Вот уже семь лет мы с матерью делали вид, будто письма Алисы так же иллюзорны, как и она сама. Поначалу я, возвращаясь из школы и обнаруживая на столике в своей спальне письмо, старательно изучал конверт, пытаясь обнаружить на нем следы вскрытия. (Я читал, что письма можно вскрывать над паром, хотя на практике с этим не сталкивался.) Но конверты неизменно оказывались нетронутыми. Я понимал, что причиняю матери боль, и, если бы она хоть раз нарушила обет молчания в отношении Стейплфилда, я бы страдал еще больше от того, что поступаю с ней так же несправедливо, как когда-то она поступила со мной. Ее нервы расшатались до предела, и это еще задолго до внезапной смерти отца. С наступлением темноты она панически боялась оставаться одна. Даже сейчас, стоило мне задержаться хотя бы на полчаса после вечернего дежурства в библиотеке, я заставал ее дома возле телефона, в полной готовности обзванивать больницы.
Без писем Алисы жизнь дома была бы невыносимой, но, если бы не Алиса, я бы и не жил там. Да и вообще в Мосоне. Мои оценки были достаточно высокими, чтобы я мог рассчитывать на место в одном из престижных университетов на Восточном побережье, но тогда — даже если не брать в расчет патологический страх матери за меня — я бы не смог откладывать деньги на поездку в Англию. Даже при том, что мне была гарантирована именная стипендия от Фонда Грейс Левенсон и перспектива получить через год работу в Англии.

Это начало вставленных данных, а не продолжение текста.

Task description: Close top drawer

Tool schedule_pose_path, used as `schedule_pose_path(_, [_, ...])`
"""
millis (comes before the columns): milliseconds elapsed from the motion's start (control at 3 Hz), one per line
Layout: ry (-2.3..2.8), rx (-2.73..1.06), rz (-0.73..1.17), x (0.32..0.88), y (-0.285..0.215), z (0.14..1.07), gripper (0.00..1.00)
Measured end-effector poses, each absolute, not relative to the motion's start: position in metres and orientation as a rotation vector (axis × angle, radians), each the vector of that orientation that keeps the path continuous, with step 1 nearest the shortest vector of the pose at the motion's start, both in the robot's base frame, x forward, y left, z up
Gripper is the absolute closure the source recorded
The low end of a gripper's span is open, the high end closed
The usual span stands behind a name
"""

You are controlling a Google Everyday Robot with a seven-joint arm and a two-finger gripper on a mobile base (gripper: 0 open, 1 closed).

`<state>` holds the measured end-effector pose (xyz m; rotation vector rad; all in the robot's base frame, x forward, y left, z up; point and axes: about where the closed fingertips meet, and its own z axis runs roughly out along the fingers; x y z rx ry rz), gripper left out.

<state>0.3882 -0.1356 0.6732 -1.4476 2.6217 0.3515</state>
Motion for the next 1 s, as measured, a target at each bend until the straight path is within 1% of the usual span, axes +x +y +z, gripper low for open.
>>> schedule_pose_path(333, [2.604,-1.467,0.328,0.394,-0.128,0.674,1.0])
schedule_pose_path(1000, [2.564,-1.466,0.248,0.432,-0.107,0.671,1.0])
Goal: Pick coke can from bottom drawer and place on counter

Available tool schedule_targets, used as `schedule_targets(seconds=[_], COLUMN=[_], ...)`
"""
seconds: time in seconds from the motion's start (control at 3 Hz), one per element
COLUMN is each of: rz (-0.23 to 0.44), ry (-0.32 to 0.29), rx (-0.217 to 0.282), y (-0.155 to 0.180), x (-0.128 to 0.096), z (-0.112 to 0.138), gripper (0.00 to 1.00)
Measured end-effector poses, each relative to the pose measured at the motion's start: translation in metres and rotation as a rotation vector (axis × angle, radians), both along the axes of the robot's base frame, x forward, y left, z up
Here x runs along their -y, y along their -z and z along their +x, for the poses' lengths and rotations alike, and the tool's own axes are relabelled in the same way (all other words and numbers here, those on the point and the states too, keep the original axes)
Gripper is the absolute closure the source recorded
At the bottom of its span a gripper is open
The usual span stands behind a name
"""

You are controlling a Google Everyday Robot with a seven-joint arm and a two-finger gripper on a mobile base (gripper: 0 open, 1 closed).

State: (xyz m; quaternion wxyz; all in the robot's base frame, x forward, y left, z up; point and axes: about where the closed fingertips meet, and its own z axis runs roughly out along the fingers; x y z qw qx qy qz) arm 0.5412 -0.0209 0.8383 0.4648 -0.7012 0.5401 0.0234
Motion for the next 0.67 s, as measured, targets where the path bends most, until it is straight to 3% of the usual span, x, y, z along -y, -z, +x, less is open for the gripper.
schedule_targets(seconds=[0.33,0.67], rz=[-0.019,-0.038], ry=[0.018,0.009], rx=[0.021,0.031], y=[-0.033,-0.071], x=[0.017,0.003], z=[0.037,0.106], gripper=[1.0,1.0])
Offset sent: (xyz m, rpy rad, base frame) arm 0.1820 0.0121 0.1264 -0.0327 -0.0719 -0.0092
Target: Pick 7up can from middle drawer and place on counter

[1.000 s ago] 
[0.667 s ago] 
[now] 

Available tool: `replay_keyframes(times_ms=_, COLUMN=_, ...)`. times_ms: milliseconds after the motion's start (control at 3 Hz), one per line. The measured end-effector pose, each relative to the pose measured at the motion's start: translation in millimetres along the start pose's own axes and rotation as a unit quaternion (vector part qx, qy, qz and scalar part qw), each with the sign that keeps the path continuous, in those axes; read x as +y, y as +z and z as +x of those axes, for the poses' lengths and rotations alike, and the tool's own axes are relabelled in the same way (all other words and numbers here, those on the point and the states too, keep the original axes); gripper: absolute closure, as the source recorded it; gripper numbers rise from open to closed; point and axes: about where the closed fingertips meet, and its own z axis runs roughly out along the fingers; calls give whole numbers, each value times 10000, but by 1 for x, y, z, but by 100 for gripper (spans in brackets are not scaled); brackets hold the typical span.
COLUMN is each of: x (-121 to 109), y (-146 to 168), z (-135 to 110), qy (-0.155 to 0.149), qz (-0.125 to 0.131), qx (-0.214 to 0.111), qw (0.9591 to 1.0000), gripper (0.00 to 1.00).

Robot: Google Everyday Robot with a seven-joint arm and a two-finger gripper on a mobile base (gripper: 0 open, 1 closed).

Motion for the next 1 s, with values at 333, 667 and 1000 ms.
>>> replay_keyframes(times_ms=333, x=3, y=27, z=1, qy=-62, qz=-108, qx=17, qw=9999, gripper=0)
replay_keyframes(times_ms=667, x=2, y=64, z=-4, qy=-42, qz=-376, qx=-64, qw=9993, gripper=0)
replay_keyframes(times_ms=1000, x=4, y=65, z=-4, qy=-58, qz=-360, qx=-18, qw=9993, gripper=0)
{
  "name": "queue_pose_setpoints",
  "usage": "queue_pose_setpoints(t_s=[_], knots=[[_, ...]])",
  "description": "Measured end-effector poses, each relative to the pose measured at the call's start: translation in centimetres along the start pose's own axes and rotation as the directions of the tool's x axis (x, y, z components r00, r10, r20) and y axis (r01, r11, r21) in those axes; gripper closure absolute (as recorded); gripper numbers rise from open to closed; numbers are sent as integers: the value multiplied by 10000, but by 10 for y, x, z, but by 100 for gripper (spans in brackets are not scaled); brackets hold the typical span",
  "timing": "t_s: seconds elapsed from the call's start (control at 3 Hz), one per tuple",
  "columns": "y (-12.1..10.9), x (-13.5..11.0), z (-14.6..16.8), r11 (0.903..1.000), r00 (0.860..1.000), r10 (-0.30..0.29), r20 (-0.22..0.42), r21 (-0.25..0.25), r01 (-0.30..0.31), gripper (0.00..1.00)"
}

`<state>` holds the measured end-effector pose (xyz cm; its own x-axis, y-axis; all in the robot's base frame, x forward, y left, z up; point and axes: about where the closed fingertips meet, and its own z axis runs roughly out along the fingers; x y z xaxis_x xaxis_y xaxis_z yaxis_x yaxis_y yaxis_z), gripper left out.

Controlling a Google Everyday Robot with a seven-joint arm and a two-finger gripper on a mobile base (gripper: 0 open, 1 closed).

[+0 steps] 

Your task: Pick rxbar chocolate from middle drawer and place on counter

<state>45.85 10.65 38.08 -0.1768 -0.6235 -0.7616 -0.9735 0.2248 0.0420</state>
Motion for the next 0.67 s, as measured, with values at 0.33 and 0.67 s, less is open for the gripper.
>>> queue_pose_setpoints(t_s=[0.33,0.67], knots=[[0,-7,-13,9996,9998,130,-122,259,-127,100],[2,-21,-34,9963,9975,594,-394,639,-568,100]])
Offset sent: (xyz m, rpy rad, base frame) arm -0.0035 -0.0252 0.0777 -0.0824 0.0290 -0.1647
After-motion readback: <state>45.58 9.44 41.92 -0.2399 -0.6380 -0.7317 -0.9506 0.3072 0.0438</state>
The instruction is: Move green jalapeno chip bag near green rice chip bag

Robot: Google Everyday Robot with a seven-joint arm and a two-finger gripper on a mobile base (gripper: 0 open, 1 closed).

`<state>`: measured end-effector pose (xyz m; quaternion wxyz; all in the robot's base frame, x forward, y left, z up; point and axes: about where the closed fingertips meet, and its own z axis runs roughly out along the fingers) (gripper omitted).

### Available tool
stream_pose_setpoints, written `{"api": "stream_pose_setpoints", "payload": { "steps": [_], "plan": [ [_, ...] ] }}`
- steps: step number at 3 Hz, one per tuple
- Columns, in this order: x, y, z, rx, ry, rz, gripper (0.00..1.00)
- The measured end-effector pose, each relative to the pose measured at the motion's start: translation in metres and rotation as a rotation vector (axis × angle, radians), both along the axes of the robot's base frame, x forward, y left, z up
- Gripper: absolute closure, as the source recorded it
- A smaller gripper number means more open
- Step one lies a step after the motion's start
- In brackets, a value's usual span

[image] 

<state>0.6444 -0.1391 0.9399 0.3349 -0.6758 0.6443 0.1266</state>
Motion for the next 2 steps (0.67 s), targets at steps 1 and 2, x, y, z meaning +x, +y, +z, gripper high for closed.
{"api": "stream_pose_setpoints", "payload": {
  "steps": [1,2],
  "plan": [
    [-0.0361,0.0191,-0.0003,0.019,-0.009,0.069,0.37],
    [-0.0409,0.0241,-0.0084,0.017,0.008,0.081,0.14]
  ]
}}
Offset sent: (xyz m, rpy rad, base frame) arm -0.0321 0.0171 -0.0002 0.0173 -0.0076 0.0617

Алиса была рада тому, что я не оставил мать. Еще в начале нашей переписки мы с Алисой поклялись ни при каких обстоятельствах не выдавать никому наших секретов и не позволять кому бы то ни было читать наши письма. Кроме почтальона, никто из посторонних даже не знал о существовании Алисы. Теперь у нее были фотографии моих родителей, нашего дома и окрестностей, а в последнее время появились и мои фотографии, так что Алиса имела полное представление о том, как протекают мои серые будни; впрочем, она уверяла, что ей интересна моя жизнь в мельчайших подробностях. Что ее беспокоило — так это напряженность в моих отношениях с матерью, и, будучи проницательной, она чувствовала, что отчасти сама является причиной этого. В то же время ей были понятны мои опасения: ведь стоило мне приоткрыть завесу тайны, и мать своими настойчивыми расспросами спровоцировала бы очередную ссору. «Я знаю, что это тяжело, — написала недавно Алиса, — но ты должен дорожить ею, Джерард. Только когда она уйдет из жизни, ты сможешь понять, как она дорога тебе. Я хочу лишь одного: чтобы она не видела во мне угрозы, ведь я не стремлюсь разлучить вас».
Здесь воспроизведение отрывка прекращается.